Items from a dataset
::::::::::

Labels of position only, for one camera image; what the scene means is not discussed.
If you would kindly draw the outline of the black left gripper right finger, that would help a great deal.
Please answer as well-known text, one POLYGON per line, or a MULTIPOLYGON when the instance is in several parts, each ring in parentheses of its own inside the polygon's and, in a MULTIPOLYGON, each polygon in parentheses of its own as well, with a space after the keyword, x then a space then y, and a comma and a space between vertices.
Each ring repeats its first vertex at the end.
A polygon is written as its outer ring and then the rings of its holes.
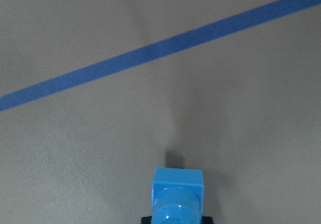
POLYGON ((211 216, 202 216, 202 224, 214 224, 214 220, 211 216))

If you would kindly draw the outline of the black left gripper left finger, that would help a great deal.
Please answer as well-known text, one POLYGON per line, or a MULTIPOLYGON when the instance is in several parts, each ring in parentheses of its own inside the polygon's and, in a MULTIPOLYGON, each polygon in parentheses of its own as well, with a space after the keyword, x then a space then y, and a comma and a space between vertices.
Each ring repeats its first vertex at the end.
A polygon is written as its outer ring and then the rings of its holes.
POLYGON ((143 216, 140 219, 141 224, 151 224, 152 216, 143 216))

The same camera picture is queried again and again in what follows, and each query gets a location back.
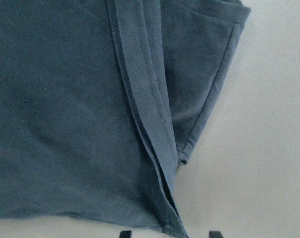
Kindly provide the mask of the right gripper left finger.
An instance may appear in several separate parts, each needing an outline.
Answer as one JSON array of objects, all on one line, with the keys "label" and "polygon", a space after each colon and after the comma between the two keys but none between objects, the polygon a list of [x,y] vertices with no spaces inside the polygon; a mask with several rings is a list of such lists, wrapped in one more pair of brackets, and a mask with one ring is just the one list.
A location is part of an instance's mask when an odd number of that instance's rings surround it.
[{"label": "right gripper left finger", "polygon": [[132,237],[131,230],[124,230],[124,231],[121,231],[119,234],[119,238],[131,238],[131,237]]}]

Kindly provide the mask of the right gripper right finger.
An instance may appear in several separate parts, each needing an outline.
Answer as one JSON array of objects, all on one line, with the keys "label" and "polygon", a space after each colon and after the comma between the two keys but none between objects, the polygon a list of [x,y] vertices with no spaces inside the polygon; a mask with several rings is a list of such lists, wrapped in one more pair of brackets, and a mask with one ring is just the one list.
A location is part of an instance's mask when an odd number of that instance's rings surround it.
[{"label": "right gripper right finger", "polygon": [[223,235],[220,231],[209,231],[209,238],[223,238]]}]

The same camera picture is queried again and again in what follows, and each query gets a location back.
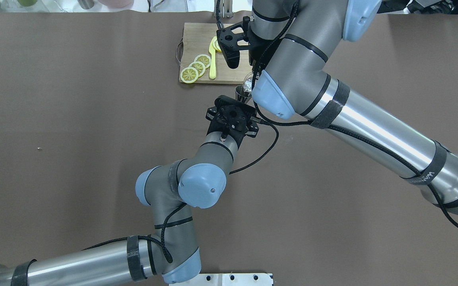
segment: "light blue joint cap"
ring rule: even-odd
[[[252,89],[252,99],[282,119],[289,119],[295,113],[289,100],[266,70],[262,71],[256,86]]]
[[[381,0],[349,0],[345,14],[343,39],[356,42],[378,13]]]
[[[201,163],[193,165],[181,175],[178,192],[190,206],[207,209],[217,203],[225,183],[227,178],[221,168]]]
[[[150,207],[151,205],[146,200],[146,190],[144,189],[144,187],[146,186],[147,178],[149,177],[151,172],[153,172],[153,170],[155,170],[158,167],[160,166],[154,167],[153,169],[147,170],[146,172],[140,174],[137,178],[137,181],[135,182],[135,194],[139,198],[139,201],[143,205],[148,207]]]
[[[167,284],[181,283],[189,281],[200,273],[199,248],[192,256],[185,260],[180,266],[162,275]]]

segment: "lemon slice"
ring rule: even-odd
[[[194,62],[201,62],[204,65],[204,67],[209,68],[210,67],[211,58],[207,54],[200,54],[200,55],[196,56],[196,59],[194,60]]]
[[[213,42],[213,47],[215,48],[216,51],[222,52],[222,50],[220,49],[220,46],[218,45],[218,40],[215,40]]]
[[[196,69],[198,71],[199,77],[201,77],[206,71],[206,67],[201,62],[193,62],[189,65],[189,67]]]
[[[180,72],[180,80],[184,83],[193,83],[199,78],[198,71],[193,67],[184,68]]]

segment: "wooden cutting board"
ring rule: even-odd
[[[211,39],[216,36],[217,25],[206,23],[185,23],[183,29],[183,56],[181,58],[180,71],[188,67],[196,56],[199,54],[207,54],[210,56],[208,48]],[[237,69],[229,69],[225,63],[222,53],[216,53],[216,68],[217,77],[210,79],[209,68],[203,76],[195,83],[218,83],[226,85],[241,85],[245,76],[252,71],[252,67],[248,64],[248,51],[240,52],[240,65]]]

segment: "yellow plastic spoon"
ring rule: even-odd
[[[208,51],[210,52],[210,56],[211,56],[211,63],[210,63],[210,78],[211,79],[215,79],[217,77],[217,67],[215,64],[215,57],[217,55],[216,55],[216,50],[214,48],[216,41],[217,41],[217,36],[214,36],[211,39],[210,47],[208,49]]]

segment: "brown tabletop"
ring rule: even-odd
[[[214,19],[0,13],[0,264],[153,232],[136,178],[193,156],[206,109],[234,94],[178,82],[184,22]],[[458,152],[458,16],[379,15],[326,71]],[[458,285],[458,229],[416,187],[327,132],[280,131],[218,204],[194,210],[203,272],[269,272],[281,286]],[[235,165],[273,136],[263,127],[245,139]]]

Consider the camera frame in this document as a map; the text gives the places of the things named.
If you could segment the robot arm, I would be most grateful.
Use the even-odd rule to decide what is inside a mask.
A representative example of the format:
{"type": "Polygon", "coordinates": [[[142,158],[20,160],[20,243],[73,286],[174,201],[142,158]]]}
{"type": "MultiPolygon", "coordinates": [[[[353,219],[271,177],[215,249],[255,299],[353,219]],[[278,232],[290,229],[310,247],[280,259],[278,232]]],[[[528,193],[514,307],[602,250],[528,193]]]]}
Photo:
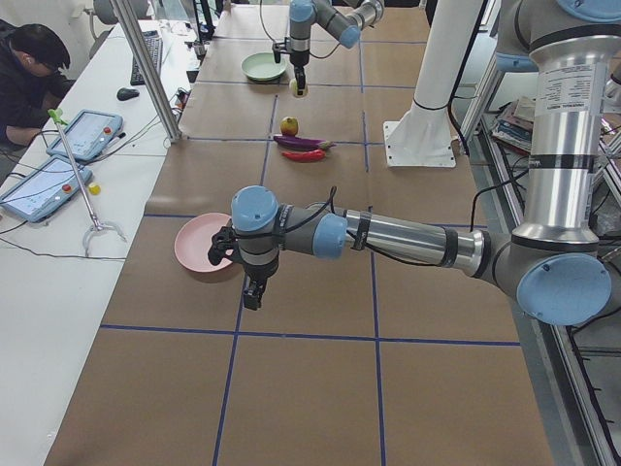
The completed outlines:
{"type": "Polygon", "coordinates": [[[311,56],[311,28],[319,25],[338,44],[353,48],[360,40],[363,29],[379,22],[384,13],[384,2],[376,0],[345,1],[352,8],[342,14],[331,1],[291,1],[289,5],[289,35],[285,49],[294,68],[294,95],[302,97],[307,90],[305,67],[311,56]]]}
{"type": "Polygon", "coordinates": [[[233,259],[257,309],[282,250],[337,258],[345,247],[410,265],[454,267],[495,285],[529,316],[573,325],[597,315],[612,279],[588,225],[609,59],[620,48],[616,1],[506,1],[500,56],[528,56],[538,71],[527,203],[508,235],[460,233],[365,212],[282,205],[263,186],[233,198],[233,259]]]}

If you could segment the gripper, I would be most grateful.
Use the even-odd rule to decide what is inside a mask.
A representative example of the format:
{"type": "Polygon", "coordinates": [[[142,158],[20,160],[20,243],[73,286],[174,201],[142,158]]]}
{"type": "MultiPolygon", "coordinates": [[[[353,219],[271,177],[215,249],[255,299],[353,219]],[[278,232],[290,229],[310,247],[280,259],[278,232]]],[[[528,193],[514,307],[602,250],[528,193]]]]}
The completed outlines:
{"type": "Polygon", "coordinates": [[[293,50],[290,53],[290,62],[294,66],[295,78],[300,88],[307,87],[304,67],[310,62],[309,50],[293,50]]]}
{"type": "Polygon", "coordinates": [[[268,279],[278,270],[278,262],[271,261],[267,264],[244,264],[248,283],[244,289],[243,304],[248,310],[259,310],[262,307],[263,294],[267,287],[268,279]]]}

::::::::::

INSTRUCTIONS TO FOLLOW
Print nothing but the lines above starting with the line that contains "right finger, that would help a great deal." and going on through the line that contains "left finger, that would help a great deal.". Leave out the pictures.

SOLUTION FOR THIS TASK
If you would kindly draw the outline of the black left gripper right finger, that would help a great deal.
Please answer as well-known text, one POLYGON per line, or a MULTIPOLYGON when the instance is in several parts, each ring in parentheses of its own inside the polygon's and, in a MULTIPOLYGON, each polygon in parentheses of its own as well, with a space after the keyword, x then a space then y, and a comma and a space between vertices.
Each ring repeats its first vertex at the end.
A polygon is written as its outer ring and then the rings of its holes.
POLYGON ((211 216, 202 216, 202 224, 214 224, 214 220, 211 216))

If you would kindly draw the outline of the black left gripper left finger, that would help a great deal.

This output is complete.